The ghosts of Canada's 1993 Conservative wipeout hang over Britain's election campaign
CBC
Rural Alberta may be a continent away from the faded British seaside town of Clacton-on-Sea, but Nigel Farage believes both places will be remembered for starting political revolutions.
Already a familiar face to Britons, Farage has injected some drama into an otherwise staid British general election that the Labour Party under leader Keir Starmer appears well on its way to winning.
Farage, instead, has set his sights on the Conservatives, transforming his political party, Reform UK, into a rising political force that appears to be siphoning off their votes.
"What we want to do is replace [the Conservatives] with something more positive," Farage told CBC News at a well-attended political rally earlier this week in Clacton, where he's running to be the next member of Parliament.
Reform UK is just the latest in a series of political vehicles invented by Farage over the past three decades that have aimed to disrupt Britain's political status quo.
He was the former leader of the Euroskeptic United Kingdom Independence Party that pushed for Britain to leave the European Union. After Britain voted to leave in the 2016 Brexit referendum, he created the Brexit Party to push for a no-deal Brexit.
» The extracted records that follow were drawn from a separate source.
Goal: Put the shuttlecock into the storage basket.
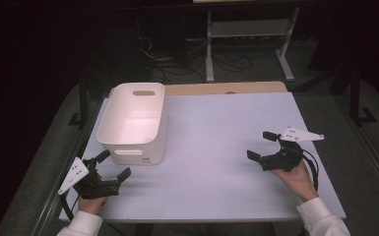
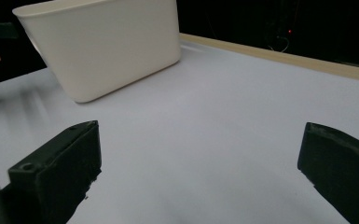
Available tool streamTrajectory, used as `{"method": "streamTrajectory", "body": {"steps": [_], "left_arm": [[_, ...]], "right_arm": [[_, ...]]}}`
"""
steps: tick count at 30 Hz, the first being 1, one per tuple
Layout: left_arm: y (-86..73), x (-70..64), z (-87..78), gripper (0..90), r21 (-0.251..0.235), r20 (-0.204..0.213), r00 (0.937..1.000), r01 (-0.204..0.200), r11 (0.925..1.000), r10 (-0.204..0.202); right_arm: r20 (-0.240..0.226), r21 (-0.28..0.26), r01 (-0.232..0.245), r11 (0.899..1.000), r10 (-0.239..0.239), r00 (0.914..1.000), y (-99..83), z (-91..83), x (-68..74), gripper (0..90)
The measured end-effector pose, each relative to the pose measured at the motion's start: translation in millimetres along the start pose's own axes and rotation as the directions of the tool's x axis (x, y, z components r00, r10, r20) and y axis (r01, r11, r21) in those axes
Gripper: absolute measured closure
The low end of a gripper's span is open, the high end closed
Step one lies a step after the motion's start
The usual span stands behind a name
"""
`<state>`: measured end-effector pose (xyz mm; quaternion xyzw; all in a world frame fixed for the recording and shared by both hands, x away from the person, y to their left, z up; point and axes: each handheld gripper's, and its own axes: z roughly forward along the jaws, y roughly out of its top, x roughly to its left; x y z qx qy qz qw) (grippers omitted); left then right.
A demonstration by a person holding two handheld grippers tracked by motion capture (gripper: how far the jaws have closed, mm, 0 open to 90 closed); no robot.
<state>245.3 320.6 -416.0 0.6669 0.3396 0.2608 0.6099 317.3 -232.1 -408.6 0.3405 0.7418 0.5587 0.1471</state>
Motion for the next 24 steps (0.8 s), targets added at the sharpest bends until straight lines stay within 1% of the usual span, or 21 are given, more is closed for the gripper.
{"method": "streamTrajectory", "body": {"steps": [1, 2, 5, 6, 7, 9, 13, 16, 17, 21, 24], "left_arm": [[0.0, 0.1, 0.0, 0.0, 0.0, 0.0, 1.0, 0.0, 1.0, 0.0], [0.0, 0.1, 0.0, 0.0, 0.001, 0.0, 1.0, 0.0, 1.0, 0.0], [0.0, 0.3, -0.1, 0.0, 0.001, 0.0, 1.0, 0.0, 1.0, 0.0], [0.0, 0.2, 0.1, 0.0, 0.0, 0.0, 1.0, 0.001, 1.0, -0.001], [-0.1, 0.3, 0.1, 0.0, 0.0, 0.001, 1.0, 0.002, 1.0, -0.002], [0.0, 0.2, 0.0, 0.0, 0.001, 0.002, 1.0, 0.0, 1.0, 0.0], [-0.1, 0.1, 0.0, 0.0, 0.0, 0.001, 1.0, -0.003, 1.0, 0.003], [-0.1, 0.2, 0.2, 0.0, 0.0, 0.003, 1.0, -0.004, 1.0, 0.004], [0.0, 0.2, 0.2, 0.0, -0.001, 0.004, 1.0, -0.004, 1.0, 0.004], [-0.1, 0.0, 0.3, 0.0, -0.007, 0.008, 1.0, -0.002, 1.0, 0.002], [-0.1, 0.3, 0.2, 0.0, -0.008, 0.002, 1.0, 0.002, 1.0, -0.002]], "right_arm": [[-0.001, -0.002, 0.003, 1.0, -0.003, 1.0, -0.5, -1.2, -0.3, 0.0], [0.008, -0.026, 0.009, 1.0, -0.009, 0.9999, -2.3, -4.3, 0.3, 0.0], [0.01, -0.033, 0.005, 0.999, -0.005, 0.9999, -4.0, -7.5, -0.1, 0.0], [0.014, -0.039, 0.01, 0.999, -0.01, 0.9999, -5.3, -9.1, -1.0, 0.0], [0.02, -0.047, 0.0, 0.999, 0.001, 0.9998, -8.0, -13.0, -2.0, 0.0], [0.025, -0.052, 0.0, 0.999, 0.001, 0.9997, -9.3, -15.0, -3.0, 0.0], [0.041, -0.079, 0.004, 0.997, 0.0, 0.9992, -12.0, -21.9, -4.5, 0.0], [0.043, -0.067, 0.014, 0.998, -0.011, 0.999, -14.7, -23.8, -3.8, 0.0], [0.044, -0.064, 0.025, 0.998, -0.022, 0.9988, -15.9, -24.2, -4.0, 0.0], [0.045, -0.06, 0.029, 0.998, -0.027, 0.9986, -20.3, -26.6, -3.8, 0.0], [0.049, -0.057, 0.031, 0.998, -0.028, 0.9984, -21.5, -29.2, -4.2, 0.0]]}}
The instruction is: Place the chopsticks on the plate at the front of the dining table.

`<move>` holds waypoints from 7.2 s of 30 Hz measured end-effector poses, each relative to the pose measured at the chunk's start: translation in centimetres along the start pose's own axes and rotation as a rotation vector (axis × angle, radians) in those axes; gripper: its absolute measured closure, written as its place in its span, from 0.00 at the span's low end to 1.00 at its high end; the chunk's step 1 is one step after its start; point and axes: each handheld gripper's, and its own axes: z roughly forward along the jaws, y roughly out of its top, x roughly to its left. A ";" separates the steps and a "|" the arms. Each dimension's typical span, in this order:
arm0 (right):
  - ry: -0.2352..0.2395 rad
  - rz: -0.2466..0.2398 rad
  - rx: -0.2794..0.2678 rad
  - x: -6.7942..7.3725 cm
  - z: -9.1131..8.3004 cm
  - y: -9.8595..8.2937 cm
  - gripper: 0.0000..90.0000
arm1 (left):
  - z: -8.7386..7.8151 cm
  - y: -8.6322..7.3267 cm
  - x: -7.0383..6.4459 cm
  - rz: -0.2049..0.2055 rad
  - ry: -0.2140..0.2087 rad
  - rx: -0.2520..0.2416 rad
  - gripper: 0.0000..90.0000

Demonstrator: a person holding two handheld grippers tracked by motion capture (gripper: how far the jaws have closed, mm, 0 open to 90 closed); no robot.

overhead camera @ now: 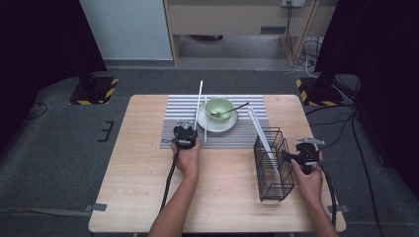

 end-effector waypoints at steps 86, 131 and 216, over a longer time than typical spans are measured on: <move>-0.001 0.001 0.000 0.0 0.0 0.0 0.13 | 0.2 -1.3 -0.3 -0.044 0.015 0.049 0.94; -0.001 0.001 0.000 0.0 0.0 0.0 0.13 | 0.9 -1.3 -1.7 -0.058 -0.054 0.049 0.90; -0.001 0.001 0.000 0.0 0.0 0.0 0.13 | 1.1 -1.9 -3.3 0.094 -0.044 -0.006 0.54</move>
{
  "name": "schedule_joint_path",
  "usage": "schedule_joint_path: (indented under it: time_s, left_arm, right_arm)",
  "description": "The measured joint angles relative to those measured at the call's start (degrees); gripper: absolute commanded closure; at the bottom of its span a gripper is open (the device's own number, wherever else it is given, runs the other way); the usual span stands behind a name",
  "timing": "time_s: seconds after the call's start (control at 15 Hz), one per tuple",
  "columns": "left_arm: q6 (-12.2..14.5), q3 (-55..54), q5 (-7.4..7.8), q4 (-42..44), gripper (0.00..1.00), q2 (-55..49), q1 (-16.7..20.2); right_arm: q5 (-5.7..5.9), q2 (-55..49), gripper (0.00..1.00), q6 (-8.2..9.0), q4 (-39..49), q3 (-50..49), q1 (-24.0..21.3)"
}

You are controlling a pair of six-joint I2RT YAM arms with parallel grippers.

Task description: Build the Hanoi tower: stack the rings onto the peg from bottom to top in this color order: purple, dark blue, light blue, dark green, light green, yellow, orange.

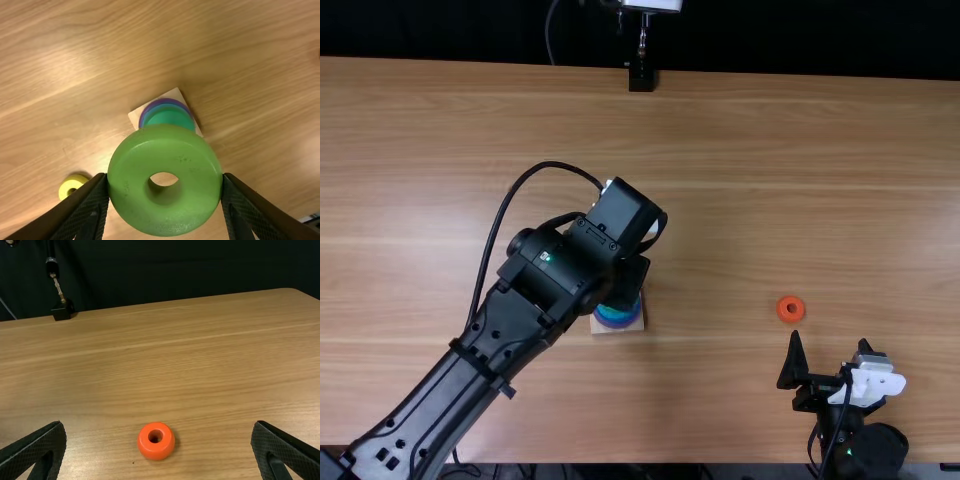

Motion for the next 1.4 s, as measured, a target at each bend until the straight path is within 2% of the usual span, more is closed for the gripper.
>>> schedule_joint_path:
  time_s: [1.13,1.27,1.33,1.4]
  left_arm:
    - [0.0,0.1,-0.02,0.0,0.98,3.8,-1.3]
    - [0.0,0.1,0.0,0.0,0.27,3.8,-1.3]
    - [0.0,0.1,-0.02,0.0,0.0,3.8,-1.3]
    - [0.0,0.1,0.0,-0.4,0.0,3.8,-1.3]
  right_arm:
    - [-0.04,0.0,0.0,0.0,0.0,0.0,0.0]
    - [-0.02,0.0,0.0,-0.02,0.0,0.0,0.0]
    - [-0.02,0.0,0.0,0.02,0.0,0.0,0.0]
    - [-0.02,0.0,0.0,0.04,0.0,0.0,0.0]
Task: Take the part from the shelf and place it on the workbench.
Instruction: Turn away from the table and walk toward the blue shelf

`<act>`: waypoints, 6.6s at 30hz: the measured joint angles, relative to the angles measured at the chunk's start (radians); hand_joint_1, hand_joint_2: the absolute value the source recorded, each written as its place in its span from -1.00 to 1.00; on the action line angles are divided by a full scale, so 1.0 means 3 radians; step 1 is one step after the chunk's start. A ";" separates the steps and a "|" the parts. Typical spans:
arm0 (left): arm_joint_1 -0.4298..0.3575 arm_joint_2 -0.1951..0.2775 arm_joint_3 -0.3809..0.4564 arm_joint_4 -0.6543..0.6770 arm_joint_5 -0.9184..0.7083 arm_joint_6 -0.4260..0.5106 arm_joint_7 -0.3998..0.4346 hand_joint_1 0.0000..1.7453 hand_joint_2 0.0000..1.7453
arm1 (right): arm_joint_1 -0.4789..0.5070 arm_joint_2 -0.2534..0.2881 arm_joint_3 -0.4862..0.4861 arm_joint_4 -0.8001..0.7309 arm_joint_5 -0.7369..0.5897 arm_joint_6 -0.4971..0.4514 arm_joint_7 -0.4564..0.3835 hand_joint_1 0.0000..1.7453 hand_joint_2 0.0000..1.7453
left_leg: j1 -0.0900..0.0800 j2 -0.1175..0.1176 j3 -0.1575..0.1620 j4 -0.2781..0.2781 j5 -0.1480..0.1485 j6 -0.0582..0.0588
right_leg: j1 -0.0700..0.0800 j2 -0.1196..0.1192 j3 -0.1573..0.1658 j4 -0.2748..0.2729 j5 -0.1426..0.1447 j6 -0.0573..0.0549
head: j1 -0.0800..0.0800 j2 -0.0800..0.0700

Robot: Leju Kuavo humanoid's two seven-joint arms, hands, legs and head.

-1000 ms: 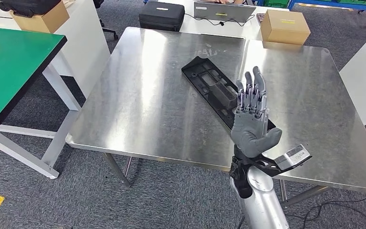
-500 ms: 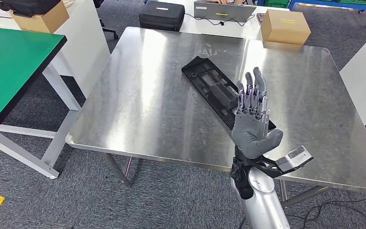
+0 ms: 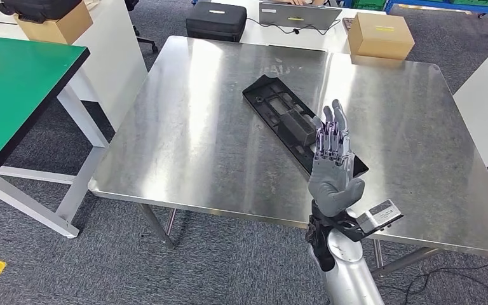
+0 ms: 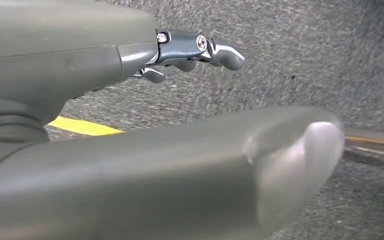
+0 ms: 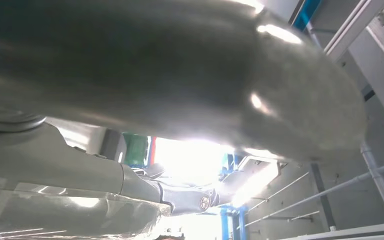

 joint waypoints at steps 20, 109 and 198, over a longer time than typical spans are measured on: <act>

Though successful at securing seats in the 2019 European Parliament elections, the party didn't win any in the last U.K. general election that same year.
In 2021, after the final terms of departure from the EU were finalised, the Brexit Party was reborn as Reform UK. Farage has had seven failed attempts at securing a seat in Britain's Parliament, but his eighth attempt may be his best chance yet.
Since 2020, Reform UK has attracted a couple of high-profile defections from the governing Conservatives, but the July 4 vote will be its first major electoral test.
Likely best known for his anti-immigration policies, Farage has praised the political skills of Russian President Vladimir Putin, even though he said he "doesn't like him as a human being."
He also counts himself as a big admirer and friend of former U.S. president Donald Trump.
And, as he told CBC News in an interview in Clacton this week, he has great respect for former Canadian politician Preston Manning as well.
"Huge, huge, huge," he said, when asked about how important the former leader of Canada's Reform Party has been in shaping his current campaign.
Farage's often-stated ambition is for Reform UK to eventually replace the mighty British Conservative Party, which has run the country for the last 14 years. He said his blueprint for doing so is modelled after what Manning did in Canada.